Thanks to such efforts, the V100's performance when running popular neural networks in fields such as image-recognition and natural-language processing have improved considerably since the GPU first began shipping in mid-2017. Nonetheless, given how Intel, Huawei and especially Cerebras are pushing the envelope, there is now a little more pressure on Nvidia to roll out a compelling successor to the Tesla V100.
During Nvidia's Aug. 15th earnings call, CEO Jensen Huang suggested it could still be a little while before the V100's successor arrives: He noted large-scale deployments of new data center GPUs take time, and -- though it's quite possible that Nvidia launches a new flagship GPU next year, while keeping the V100 around -- said he expects the Volta architecture that the V100 is based on "to be successful all the way through next year."
Nvidia has remained tight-lipped about what the V100's successor will look like.

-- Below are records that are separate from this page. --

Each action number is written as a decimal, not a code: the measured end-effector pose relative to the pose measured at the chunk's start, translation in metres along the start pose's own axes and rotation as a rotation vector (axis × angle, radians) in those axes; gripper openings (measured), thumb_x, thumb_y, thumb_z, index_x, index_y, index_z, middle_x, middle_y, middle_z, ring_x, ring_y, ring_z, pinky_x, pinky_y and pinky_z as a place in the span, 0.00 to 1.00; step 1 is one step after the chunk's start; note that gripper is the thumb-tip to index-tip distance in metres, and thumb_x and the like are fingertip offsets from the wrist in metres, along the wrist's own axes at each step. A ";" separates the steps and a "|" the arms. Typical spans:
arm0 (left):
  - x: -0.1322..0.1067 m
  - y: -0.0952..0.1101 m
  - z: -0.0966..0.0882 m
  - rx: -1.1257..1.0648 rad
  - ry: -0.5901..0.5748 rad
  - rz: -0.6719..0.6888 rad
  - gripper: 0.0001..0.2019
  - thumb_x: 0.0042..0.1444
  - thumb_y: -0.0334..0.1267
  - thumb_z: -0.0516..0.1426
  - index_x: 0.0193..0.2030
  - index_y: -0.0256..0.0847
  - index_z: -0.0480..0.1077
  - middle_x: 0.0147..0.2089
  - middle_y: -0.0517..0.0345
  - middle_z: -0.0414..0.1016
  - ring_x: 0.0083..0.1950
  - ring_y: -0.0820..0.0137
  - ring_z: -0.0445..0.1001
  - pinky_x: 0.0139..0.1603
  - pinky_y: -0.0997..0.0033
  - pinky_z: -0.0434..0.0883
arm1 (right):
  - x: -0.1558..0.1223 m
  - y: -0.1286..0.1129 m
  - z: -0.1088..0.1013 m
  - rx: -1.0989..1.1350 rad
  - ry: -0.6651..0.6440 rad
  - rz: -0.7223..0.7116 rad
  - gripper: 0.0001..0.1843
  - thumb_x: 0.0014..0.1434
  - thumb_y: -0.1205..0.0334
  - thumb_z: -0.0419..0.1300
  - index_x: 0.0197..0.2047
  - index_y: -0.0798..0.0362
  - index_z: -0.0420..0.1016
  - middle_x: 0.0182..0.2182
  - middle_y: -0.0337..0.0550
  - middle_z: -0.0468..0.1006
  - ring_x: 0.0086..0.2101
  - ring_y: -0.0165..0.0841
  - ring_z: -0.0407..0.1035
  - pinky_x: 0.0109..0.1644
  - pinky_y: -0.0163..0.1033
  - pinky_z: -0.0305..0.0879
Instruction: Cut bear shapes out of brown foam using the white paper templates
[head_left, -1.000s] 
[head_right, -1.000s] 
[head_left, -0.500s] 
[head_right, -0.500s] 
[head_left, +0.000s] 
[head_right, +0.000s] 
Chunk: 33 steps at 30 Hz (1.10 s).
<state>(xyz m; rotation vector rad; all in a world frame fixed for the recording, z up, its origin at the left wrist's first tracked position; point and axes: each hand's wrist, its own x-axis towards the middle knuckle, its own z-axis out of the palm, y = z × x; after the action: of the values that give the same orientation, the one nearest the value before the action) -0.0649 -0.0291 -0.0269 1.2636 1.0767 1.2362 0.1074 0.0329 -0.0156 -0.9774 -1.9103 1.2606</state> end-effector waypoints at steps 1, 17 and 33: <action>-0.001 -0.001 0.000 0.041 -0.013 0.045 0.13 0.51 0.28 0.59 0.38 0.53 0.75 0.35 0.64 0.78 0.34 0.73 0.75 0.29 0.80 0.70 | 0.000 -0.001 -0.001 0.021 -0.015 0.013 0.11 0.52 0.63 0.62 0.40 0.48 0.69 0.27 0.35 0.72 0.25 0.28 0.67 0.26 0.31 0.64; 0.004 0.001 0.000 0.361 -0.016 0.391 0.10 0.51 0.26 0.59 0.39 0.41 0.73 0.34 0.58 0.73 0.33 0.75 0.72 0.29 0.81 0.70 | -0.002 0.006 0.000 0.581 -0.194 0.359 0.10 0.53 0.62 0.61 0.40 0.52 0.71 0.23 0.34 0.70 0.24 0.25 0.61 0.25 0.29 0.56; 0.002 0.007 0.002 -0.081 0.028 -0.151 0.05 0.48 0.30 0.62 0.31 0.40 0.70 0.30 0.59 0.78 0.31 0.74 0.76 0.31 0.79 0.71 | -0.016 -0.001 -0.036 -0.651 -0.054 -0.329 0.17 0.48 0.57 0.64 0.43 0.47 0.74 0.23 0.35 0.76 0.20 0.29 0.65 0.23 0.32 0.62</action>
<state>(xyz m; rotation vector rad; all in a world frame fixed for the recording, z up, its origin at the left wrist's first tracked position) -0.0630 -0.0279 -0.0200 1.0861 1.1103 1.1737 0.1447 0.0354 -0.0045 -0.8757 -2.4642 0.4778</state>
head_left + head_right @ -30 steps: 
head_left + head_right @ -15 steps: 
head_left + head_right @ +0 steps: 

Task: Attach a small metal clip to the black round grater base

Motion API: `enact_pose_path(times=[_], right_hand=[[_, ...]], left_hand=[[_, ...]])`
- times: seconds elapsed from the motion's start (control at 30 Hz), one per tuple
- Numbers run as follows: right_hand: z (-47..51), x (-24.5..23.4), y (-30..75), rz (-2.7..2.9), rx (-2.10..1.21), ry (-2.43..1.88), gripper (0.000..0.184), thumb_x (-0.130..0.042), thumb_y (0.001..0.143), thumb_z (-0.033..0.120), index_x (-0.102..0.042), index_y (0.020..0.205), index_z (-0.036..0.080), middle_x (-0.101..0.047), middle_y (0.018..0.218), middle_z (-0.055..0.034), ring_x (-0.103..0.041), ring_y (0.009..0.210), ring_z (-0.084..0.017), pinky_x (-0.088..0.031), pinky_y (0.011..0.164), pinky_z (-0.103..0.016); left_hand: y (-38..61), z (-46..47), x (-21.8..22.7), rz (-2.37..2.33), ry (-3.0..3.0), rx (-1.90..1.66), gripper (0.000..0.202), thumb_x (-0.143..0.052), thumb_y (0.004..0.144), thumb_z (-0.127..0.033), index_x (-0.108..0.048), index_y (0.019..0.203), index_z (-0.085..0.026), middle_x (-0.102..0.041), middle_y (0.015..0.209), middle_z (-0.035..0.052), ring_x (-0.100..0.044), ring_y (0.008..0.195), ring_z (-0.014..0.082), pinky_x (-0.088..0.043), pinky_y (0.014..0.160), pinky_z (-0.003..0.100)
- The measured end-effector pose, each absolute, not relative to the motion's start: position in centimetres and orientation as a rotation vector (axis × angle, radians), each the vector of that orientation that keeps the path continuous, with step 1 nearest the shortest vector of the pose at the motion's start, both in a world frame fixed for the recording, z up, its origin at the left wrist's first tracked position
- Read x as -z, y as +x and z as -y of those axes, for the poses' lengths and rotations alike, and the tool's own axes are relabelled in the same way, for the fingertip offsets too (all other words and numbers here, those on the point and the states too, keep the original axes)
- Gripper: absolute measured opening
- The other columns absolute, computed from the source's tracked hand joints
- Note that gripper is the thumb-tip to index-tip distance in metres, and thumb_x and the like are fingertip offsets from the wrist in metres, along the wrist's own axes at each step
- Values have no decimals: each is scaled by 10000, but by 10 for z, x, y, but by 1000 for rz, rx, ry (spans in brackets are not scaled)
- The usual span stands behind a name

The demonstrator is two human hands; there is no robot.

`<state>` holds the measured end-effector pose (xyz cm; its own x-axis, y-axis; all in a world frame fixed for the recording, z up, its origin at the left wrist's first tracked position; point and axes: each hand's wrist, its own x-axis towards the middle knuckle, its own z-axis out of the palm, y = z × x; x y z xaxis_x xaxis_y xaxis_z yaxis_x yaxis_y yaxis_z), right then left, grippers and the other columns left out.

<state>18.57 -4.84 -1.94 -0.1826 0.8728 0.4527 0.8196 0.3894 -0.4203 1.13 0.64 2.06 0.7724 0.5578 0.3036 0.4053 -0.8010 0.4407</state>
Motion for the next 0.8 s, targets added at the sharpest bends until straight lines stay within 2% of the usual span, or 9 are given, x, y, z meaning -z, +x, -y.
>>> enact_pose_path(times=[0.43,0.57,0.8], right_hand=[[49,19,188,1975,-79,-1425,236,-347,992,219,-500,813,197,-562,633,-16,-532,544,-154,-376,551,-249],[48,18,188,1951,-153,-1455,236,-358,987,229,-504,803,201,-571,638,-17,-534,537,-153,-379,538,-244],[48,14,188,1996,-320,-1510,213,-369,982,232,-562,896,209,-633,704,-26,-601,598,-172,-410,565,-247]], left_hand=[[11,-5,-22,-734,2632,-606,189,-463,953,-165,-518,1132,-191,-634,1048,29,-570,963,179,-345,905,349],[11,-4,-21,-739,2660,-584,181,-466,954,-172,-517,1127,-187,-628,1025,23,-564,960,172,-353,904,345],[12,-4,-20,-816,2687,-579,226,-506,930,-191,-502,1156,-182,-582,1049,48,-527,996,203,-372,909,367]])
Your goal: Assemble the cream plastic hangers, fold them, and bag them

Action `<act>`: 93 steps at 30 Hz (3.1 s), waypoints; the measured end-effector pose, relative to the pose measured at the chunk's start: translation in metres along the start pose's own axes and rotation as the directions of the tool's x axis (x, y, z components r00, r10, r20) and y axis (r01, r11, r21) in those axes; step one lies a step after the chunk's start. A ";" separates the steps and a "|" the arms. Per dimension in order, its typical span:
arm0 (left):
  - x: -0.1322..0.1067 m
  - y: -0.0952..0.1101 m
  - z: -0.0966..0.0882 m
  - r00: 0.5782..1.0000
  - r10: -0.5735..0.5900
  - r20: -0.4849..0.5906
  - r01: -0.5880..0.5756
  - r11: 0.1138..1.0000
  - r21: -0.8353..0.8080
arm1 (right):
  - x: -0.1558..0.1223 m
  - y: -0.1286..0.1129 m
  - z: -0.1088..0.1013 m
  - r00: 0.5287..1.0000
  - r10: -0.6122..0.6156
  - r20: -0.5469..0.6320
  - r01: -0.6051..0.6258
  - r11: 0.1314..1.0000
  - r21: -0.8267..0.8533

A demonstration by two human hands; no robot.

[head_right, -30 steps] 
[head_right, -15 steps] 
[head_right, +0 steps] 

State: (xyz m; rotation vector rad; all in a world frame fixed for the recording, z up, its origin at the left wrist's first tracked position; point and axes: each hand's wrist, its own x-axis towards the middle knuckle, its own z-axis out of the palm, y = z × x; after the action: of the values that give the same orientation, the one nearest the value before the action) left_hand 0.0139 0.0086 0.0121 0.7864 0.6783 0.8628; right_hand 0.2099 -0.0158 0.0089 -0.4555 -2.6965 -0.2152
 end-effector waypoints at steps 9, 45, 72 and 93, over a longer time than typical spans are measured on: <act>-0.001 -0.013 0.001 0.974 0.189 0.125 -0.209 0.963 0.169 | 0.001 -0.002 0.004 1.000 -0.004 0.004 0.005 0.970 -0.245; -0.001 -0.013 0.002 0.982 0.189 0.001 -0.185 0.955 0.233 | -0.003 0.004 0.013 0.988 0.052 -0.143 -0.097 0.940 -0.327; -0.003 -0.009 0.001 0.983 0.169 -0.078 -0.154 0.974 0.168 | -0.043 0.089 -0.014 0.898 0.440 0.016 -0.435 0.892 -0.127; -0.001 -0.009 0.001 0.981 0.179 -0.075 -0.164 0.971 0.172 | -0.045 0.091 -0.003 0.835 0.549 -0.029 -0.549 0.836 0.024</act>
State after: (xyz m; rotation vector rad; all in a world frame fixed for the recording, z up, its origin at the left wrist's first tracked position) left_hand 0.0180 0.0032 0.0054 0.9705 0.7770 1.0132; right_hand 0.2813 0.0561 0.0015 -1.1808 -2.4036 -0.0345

However, the chip is generally expected to rely on a next-gen GPU architecture known as Ampere, and to be built using a 7nm process. Also, given what Nvidia shared at Hot Chips about an experimental project involving a multi-chip accelerator that performs AI inference (the running of trained AI models against new data and content), the V100's successor could conceivably feature (like AMD's latest desktop and server CPUs) multiple processing chips housed within the same chip package.
Given how dominant Nvidia currently is in the AI training accelerator market, and given how large its chip and software investments in the space remain, it would be a mistake to assume that Cerebras, Intel or Huawei -- or for that matter, other rivals such as AMD and Google -- will cause major share losses in the near-term. However, at a time when Nvidia's flagship offering is more than 24 months old, their progress is definitely worth keeping an eye on.